# [Problem details]
Only the lines from the beginning of the data below through the line containing "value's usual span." belong in the response, each copied exactly.

Dataset items:
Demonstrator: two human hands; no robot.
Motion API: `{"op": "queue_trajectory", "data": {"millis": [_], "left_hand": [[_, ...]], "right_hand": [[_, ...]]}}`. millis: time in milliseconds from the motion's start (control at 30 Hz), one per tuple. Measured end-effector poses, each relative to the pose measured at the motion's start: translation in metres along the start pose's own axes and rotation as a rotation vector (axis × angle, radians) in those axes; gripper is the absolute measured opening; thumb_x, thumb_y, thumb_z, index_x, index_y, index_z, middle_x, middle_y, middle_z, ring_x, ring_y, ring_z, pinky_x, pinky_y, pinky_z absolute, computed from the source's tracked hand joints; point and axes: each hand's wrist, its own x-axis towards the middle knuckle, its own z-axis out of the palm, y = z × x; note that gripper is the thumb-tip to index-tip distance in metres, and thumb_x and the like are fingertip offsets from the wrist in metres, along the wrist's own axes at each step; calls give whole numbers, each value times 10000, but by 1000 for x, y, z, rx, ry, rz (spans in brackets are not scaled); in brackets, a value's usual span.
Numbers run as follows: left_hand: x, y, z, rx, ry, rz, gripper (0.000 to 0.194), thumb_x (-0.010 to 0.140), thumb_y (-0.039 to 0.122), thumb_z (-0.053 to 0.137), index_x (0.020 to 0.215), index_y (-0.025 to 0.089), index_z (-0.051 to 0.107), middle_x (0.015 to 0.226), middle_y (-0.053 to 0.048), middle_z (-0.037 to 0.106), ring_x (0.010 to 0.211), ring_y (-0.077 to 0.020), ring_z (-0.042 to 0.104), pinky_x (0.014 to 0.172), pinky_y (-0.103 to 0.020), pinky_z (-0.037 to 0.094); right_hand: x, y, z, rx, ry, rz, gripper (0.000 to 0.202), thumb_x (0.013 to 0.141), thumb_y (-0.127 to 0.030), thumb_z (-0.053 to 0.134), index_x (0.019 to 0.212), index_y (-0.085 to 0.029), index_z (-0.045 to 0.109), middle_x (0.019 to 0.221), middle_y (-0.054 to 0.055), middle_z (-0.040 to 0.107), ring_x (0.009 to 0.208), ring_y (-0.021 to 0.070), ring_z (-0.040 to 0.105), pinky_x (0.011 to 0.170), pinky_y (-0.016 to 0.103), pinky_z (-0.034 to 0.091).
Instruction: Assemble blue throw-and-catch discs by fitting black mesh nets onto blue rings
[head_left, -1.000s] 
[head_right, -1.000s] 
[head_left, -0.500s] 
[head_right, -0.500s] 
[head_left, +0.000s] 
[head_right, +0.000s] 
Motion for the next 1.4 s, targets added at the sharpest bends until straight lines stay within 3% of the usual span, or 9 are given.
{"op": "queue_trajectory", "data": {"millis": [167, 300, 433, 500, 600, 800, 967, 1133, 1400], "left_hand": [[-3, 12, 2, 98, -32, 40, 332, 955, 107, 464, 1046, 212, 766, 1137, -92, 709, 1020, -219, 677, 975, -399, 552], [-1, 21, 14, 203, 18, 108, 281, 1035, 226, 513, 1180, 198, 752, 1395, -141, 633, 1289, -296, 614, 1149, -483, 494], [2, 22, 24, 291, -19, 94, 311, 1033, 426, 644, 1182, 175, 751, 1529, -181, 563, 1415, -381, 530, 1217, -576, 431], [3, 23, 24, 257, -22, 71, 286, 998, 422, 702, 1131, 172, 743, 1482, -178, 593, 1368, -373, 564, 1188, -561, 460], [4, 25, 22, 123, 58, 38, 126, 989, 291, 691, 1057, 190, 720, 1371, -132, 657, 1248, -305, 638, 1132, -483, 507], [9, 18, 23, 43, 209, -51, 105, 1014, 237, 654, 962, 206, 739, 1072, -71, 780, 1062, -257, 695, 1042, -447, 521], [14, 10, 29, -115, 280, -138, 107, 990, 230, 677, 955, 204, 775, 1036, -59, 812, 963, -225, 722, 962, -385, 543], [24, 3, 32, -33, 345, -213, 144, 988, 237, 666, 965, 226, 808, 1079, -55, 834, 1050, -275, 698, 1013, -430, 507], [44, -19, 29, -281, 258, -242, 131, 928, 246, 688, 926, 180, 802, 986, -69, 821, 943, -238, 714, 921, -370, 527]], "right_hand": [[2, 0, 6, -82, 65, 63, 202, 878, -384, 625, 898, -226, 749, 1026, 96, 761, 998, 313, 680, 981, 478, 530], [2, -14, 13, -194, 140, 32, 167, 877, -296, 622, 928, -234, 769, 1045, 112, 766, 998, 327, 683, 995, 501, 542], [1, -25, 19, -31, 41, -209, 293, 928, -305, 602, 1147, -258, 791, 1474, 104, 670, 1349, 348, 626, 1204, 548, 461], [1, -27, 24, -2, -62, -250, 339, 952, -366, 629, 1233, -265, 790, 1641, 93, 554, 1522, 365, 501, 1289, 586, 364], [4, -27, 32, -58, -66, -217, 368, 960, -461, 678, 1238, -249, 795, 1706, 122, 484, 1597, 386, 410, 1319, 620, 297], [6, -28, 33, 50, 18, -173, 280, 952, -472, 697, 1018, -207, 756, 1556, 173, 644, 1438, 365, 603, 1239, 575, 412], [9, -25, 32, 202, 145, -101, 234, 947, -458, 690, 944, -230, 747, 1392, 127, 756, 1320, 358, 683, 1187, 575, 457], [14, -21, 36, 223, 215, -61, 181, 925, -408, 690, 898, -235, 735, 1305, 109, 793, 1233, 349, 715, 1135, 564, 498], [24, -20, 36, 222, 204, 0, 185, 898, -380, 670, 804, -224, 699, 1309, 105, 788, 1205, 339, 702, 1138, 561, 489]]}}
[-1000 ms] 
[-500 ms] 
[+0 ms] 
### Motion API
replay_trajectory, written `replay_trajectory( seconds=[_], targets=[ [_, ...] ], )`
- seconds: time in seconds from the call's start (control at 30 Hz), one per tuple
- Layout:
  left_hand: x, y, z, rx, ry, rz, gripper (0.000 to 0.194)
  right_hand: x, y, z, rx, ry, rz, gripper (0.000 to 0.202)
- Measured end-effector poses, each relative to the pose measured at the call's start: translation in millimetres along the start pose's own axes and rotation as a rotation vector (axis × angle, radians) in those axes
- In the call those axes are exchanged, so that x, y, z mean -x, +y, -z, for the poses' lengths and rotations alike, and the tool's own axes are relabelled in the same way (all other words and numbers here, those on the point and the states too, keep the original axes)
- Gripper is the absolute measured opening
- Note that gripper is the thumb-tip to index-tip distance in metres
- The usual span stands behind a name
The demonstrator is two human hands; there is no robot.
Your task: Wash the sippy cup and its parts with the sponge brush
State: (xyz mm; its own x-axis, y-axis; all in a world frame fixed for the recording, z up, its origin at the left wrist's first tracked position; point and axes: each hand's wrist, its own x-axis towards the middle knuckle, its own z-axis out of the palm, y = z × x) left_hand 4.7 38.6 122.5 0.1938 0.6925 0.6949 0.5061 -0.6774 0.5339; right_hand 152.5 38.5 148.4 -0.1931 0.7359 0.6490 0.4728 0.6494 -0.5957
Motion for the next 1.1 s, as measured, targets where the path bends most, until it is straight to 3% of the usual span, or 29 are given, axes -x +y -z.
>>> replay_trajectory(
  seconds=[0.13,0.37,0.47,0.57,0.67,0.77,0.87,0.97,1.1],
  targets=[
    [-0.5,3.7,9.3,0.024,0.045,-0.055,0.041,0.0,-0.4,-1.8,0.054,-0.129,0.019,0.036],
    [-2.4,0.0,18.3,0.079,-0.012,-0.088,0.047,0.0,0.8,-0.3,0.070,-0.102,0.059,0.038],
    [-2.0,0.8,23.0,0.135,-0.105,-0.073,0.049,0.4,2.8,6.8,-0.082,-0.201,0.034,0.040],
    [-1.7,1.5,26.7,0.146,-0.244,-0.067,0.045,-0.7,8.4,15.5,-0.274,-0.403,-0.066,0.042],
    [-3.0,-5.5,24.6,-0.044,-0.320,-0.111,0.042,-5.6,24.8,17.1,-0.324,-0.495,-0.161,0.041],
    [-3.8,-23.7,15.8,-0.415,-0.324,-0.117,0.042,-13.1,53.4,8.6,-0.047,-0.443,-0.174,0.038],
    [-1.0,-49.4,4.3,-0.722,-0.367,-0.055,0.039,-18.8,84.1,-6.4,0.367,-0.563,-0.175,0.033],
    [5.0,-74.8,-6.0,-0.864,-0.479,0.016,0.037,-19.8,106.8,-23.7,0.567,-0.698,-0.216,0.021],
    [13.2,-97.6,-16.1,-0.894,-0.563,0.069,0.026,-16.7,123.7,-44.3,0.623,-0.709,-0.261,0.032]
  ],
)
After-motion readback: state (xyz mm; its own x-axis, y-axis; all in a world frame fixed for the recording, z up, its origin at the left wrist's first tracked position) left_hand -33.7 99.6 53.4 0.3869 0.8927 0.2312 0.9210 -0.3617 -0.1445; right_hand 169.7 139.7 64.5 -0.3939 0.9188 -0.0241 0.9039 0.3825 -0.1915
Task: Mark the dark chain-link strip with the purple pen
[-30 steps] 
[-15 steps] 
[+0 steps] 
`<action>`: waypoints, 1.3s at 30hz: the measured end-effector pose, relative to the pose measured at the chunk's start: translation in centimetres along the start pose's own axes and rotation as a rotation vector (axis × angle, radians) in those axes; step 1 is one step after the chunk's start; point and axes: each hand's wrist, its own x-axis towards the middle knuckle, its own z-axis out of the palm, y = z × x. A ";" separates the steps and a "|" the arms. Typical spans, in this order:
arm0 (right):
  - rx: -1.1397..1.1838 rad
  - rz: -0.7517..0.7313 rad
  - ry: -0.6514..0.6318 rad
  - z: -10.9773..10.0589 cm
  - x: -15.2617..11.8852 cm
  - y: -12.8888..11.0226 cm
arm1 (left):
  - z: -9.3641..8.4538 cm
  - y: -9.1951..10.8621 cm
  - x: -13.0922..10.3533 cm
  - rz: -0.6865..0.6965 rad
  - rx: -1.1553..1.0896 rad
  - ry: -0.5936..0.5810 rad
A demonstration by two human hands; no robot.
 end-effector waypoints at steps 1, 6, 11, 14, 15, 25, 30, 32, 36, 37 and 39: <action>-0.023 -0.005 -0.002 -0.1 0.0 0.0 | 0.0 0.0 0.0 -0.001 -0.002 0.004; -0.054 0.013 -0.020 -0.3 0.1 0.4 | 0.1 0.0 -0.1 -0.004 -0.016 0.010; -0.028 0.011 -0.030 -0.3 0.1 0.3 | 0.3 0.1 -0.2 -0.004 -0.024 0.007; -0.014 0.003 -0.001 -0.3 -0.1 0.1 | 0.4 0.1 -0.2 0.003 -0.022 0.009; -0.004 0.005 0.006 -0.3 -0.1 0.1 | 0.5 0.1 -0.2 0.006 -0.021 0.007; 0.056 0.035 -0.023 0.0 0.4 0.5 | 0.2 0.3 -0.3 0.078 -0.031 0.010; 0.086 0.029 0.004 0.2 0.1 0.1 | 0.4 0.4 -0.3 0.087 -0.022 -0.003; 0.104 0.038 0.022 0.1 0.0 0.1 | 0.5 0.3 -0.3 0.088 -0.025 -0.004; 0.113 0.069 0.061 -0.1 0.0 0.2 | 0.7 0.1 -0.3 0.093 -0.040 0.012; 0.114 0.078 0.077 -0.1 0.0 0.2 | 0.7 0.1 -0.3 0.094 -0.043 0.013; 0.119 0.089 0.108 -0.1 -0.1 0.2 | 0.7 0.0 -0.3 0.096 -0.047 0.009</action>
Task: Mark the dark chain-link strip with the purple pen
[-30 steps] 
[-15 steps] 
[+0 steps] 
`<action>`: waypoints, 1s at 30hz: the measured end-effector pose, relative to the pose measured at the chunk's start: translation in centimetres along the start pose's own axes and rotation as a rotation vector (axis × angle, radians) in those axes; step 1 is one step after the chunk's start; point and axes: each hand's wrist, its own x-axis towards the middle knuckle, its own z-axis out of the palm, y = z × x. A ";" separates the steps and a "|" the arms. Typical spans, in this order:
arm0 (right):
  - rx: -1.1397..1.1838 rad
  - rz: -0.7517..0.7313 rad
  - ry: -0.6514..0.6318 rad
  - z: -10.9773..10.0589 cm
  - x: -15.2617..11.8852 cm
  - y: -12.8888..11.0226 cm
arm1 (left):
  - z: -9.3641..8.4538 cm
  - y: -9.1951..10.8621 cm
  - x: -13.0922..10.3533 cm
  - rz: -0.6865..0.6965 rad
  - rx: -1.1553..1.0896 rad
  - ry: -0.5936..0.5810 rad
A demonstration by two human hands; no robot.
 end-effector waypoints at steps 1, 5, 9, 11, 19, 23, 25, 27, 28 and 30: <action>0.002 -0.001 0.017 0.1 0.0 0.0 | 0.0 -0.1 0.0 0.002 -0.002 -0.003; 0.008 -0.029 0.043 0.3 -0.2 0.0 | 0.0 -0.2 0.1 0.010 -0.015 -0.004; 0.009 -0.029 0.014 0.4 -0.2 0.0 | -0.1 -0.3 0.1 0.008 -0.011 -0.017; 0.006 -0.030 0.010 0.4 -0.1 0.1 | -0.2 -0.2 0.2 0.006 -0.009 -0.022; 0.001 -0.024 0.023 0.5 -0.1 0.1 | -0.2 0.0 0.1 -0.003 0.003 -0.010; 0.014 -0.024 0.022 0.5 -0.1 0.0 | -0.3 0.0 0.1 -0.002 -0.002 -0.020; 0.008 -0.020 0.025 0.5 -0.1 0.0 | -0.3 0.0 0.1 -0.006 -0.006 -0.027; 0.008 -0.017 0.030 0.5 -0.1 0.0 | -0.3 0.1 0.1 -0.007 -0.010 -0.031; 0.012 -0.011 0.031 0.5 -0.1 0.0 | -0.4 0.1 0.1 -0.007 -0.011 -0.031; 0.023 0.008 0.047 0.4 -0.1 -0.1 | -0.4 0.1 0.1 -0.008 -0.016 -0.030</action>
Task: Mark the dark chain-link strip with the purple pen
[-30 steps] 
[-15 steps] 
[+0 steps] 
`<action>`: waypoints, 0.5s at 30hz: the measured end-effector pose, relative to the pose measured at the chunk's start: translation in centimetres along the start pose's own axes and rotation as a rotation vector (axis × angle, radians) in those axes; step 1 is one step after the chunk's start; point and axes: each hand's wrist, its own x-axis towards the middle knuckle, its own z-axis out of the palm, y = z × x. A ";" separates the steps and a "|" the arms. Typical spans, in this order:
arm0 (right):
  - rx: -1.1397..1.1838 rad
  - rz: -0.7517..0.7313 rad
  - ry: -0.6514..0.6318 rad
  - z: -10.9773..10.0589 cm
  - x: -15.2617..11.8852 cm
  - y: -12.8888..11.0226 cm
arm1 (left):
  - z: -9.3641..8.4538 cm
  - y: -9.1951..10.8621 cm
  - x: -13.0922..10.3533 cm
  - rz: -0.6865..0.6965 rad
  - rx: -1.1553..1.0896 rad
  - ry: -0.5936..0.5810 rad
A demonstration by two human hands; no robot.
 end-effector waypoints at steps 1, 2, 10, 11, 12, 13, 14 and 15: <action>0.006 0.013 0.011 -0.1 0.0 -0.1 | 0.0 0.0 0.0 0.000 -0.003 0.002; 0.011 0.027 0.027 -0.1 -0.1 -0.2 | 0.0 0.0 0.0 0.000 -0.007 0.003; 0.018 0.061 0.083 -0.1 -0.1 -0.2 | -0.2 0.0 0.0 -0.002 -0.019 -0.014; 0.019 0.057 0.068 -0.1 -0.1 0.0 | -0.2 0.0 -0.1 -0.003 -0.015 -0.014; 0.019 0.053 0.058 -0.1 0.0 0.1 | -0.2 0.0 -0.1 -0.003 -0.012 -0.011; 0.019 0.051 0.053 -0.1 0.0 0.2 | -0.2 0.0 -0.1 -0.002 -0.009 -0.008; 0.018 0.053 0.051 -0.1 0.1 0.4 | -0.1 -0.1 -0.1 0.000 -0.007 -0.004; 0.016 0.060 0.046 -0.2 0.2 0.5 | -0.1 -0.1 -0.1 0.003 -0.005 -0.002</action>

# [Reply]
Demonstrator: two human hands; no robot.
Motion API: `{"op": "queue_trajectory", "data": {"millis": [_], "left_hand": [[_, ...]], "right_hand": [[_, ...]]}}`. millis: time in milliseconds from the motion's start (control at 30 Hz), one per tuple. Measured end-effector poses, each relative to the pose measured at the motion's start: translation in metres along the start pose's own axes and rotation as a rotation vector (axis × angle, radians) in those axes; gripper is the absolute measured opening; thumb_x, thumb_y, thumb_z, index_x, index_y, index_z, middle_x, middle_y, middle_z, ring_x, ring_y, ring_z, pinky_x, pinky_y, pinky_z absolute, computed from the source's tracked hand joints; point and axes: each hand's wrist, its own x-axis towards the middle knuckle, its own z-axis out of the palm, y = z × x; note that gripper is the thumb-tip to index-tip distance in metres, and thumb_x and the like are fingertip offsets from the wrist in metres, along the wrist's own axes at each step; calls give whole numbers, each value times 10000, but by 1000 for x, y, z, rx, ry, rz (spans in brackets are not scaled); in brackets, a value's usual span.

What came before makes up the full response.